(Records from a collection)

________________________

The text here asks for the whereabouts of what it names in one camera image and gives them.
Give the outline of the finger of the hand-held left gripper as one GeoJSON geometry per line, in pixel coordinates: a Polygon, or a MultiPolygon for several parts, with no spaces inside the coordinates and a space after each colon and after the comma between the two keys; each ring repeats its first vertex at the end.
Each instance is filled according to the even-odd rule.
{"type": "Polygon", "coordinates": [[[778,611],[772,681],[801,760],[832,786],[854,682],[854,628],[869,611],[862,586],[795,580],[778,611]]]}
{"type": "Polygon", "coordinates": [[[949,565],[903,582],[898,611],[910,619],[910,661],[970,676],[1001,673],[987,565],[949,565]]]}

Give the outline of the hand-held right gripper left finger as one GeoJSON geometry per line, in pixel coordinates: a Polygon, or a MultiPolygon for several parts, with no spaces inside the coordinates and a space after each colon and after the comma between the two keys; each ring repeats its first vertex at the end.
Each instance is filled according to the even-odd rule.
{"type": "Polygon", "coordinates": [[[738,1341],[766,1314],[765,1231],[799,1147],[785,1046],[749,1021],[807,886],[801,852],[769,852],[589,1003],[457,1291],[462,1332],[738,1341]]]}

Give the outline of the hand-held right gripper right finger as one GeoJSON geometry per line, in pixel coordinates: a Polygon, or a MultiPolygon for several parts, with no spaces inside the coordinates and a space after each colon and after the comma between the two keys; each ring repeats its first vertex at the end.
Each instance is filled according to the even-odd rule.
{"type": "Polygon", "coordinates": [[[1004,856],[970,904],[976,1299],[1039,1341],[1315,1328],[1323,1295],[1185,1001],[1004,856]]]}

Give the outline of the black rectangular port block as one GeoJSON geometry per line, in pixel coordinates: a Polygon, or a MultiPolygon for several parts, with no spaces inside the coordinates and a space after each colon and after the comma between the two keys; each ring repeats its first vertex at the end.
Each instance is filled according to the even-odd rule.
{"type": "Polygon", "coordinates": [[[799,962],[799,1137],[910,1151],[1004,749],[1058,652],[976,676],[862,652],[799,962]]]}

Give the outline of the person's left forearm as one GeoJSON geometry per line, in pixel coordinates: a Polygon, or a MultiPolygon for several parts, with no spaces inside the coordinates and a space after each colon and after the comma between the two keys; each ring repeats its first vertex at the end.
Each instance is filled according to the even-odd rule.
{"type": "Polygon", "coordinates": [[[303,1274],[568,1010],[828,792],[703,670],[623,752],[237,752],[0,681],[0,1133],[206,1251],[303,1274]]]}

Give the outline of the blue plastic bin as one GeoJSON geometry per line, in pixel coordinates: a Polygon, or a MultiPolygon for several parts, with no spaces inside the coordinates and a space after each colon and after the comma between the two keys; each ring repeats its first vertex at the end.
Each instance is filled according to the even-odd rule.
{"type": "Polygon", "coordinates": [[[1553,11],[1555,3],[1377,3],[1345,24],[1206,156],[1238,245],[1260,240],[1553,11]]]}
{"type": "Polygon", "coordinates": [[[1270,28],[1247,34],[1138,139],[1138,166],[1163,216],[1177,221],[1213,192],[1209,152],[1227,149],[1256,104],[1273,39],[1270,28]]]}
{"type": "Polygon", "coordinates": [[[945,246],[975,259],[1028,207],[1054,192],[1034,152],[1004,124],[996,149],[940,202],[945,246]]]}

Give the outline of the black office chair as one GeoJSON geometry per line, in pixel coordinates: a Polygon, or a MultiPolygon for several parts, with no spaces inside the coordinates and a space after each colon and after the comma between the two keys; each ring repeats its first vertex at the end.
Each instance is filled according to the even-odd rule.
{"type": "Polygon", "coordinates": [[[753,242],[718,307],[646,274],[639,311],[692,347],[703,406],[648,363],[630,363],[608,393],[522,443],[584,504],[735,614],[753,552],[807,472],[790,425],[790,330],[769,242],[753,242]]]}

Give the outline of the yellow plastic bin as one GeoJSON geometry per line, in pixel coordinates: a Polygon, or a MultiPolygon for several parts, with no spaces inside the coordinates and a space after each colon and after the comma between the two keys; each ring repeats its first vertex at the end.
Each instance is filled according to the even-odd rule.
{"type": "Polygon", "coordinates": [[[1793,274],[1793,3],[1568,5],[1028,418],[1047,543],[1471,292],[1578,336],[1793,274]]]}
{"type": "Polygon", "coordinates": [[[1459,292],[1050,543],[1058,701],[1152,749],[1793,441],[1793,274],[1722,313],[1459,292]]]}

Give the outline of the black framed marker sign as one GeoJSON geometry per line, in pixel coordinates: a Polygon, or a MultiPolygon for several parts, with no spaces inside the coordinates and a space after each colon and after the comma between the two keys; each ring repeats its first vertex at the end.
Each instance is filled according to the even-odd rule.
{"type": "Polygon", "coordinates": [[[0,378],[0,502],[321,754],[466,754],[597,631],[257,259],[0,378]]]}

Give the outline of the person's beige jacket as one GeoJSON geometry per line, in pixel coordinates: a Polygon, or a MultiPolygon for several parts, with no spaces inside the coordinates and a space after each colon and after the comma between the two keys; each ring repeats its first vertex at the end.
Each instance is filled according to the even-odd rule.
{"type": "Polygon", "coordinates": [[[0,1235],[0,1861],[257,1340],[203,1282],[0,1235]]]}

________________________

## GOAL OF THE EXERCISE
Every record above is to be restated exactly as it reads.

## EXPECTED ANSWER
The text here asks for the whereabouts of what it names in one camera image and gives them.
Give the outline of the finger of the hand-held left gripper as one GeoJSON geometry per line, in pixel coordinates: a Polygon, or a MultiPolygon for several parts, with no spaces inside the coordinates and a space after each colon and after the comma between the two keys; each ring repeats its first vertex at the end.
Each instance is filled according to the even-odd rule.
{"type": "Polygon", "coordinates": [[[778,611],[772,681],[801,760],[832,786],[854,682],[854,628],[869,611],[862,586],[795,580],[778,611]]]}
{"type": "Polygon", "coordinates": [[[949,565],[903,582],[898,611],[910,619],[910,661],[970,676],[1001,673],[987,565],[949,565]]]}

Give the outline of the hand-held right gripper left finger as one GeoJSON geometry per line, in pixel coordinates: a Polygon, or a MultiPolygon for several parts, with no spaces inside the coordinates and a space after each colon and after the comma between the two keys; each ring repeats its first vertex at the end.
Each instance is filled according to the even-odd rule.
{"type": "Polygon", "coordinates": [[[738,1341],[766,1314],[765,1231],[799,1147],[785,1046],[749,1021],[807,886],[801,852],[769,852],[589,1003],[457,1291],[462,1332],[738,1341]]]}

Give the outline of the hand-held right gripper right finger as one GeoJSON geometry per line, in pixel coordinates: a Polygon, or a MultiPolygon for several parts, with no spaces inside the coordinates and a space after each colon and after the comma between the two keys; each ring repeats its first vertex at the end.
Each instance is filled according to the even-odd rule.
{"type": "Polygon", "coordinates": [[[1004,856],[970,904],[976,1299],[1039,1341],[1315,1328],[1323,1295],[1185,1001],[1004,856]]]}

Give the outline of the black rectangular port block as one GeoJSON geometry per line, in pixel coordinates: a Polygon, or a MultiPolygon for several parts, with no spaces inside the coordinates and a space after each colon and after the comma between the two keys; each ring repeats its first vertex at the end.
Each instance is filled according to the even-odd rule.
{"type": "Polygon", "coordinates": [[[799,962],[799,1137],[910,1151],[1004,749],[1058,652],[976,676],[862,652],[799,962]]]}

Give the outline of the person's left forearm as one GeoJSON geometry per line, in pixel coordinates: a Polygon, or a MultiPolygon for several parts, with no spaces inside the coordinates and a space after each colon and after the comma between the two keys; each ring repeats its first vertex at the end.
Each instance is filled according to the even-odd rule.
{"type": "Polygon", "coordinates": [[[303,1274],[568,1010],[828,792],[703,670],[623,752],[237,752],[0,681],[0,1133],[206,1251],[303,1274]]]}

Give the outline of the blue plastic bin as one GeoJSON geometry per line, in pixel coordinates: a Polygon, or a MultiPolygon for several parts, with no spaces inside the coordinates and a space after each colon and after the comma between the two keys; each ring repeats its first vertex at the end.
Each instance is filled according to the even-odd rule.
{"type": "Polygon", "coordinates": [[[1553,11],[1555,3],[1377,3],[1345,24],[1206,156],[1238,245],[1260,240],[1553,11]]]}
{"type": "Polygon", "coordinates": [[[1270,28],[1247,34],[1138,139],[1138,166],[1163,216],[1177,221],[1213,192],[1209,152],[1227,149],[1256,104],[1273,39],[1270,28]]]}
{"type": "Polygon", "coordinates": [[[945,246],[975,259],[1028,207],[1054,192],[1034,152],[1004,124],[996,149],[940,202],[945,246]]]}

Give the outline of the black office chair as one GeoJSON geometry per line, in pixel coordinates: a Polygon, or a MultiPolygon for several parts, with no spaces inside the coordinates and a space after each colon and after the comma between the two keys; each ring repeats its first vertex at the end.
Each instance is filled according to the even-odd rule.
{"type": "Polygon", "coordinates": [[[753,242],[718,307],[646,274],[639,311],[692,347],[703,406],[648,363],[630,363],[608,393],[522,443],[584,504],[735,614],[753,552],[807,472],[790,425],[790,330],[769,242],[753,242]]]}

Give the outline of the yellow plastic bin as one GeoJSON geometry per line, in pixel coordinates: a Polygon, or a MultiPolygon for several parts, with no spaces inside the coordinates and a space after each colon and after the comma between the two keys; each ring repeats its first vertex at the end.
Each instance is filled according to the even-odd rule.
{"type": "Polygon", "coordinates": [[[1793,274],[1793,3],[1568,5],[1028,418],[1047,543],[1471,292],[1578,336],[1793,274]]]}
{"type": "Polygon", "coordinates": [[[1459,292],[1050,543],[1058,701],[1152,749],[1793,441],[1793,274],[1722,313],[1459,292]]]}

Give the outline of the black framed marker sign as one GeoJSON geometry per line, in pixel coordinates: a Polygon, or a MultiPolygon for several parts, with no spaces inside the coordinates and a space after each colon and after the comma between the two keys; each ring repeats its first vertex at the end.
Each instance is filled according to the even-odd rule.
{"type": "Polygon", "coordinates": [[[0,378],[0,502],[321,754],[466,754],[597,631],[257,259],[0,378]]]}

Give the outline of the person's beige jacket as one GeoJSON geometry per line, in pixel coordinates: a Polygon, or a MultiPolygon for several parts, with no spaces inside the coordinates and a space after each colon and after the comma between the two keys; each ring repeats its first vertex at the end.
Each instance is filled according to the even-odd rule.
{"type": "Polygon", "coordinates": [[[0,1235],[0,1861],[257,1340],[203,1282],[0,1235]]]}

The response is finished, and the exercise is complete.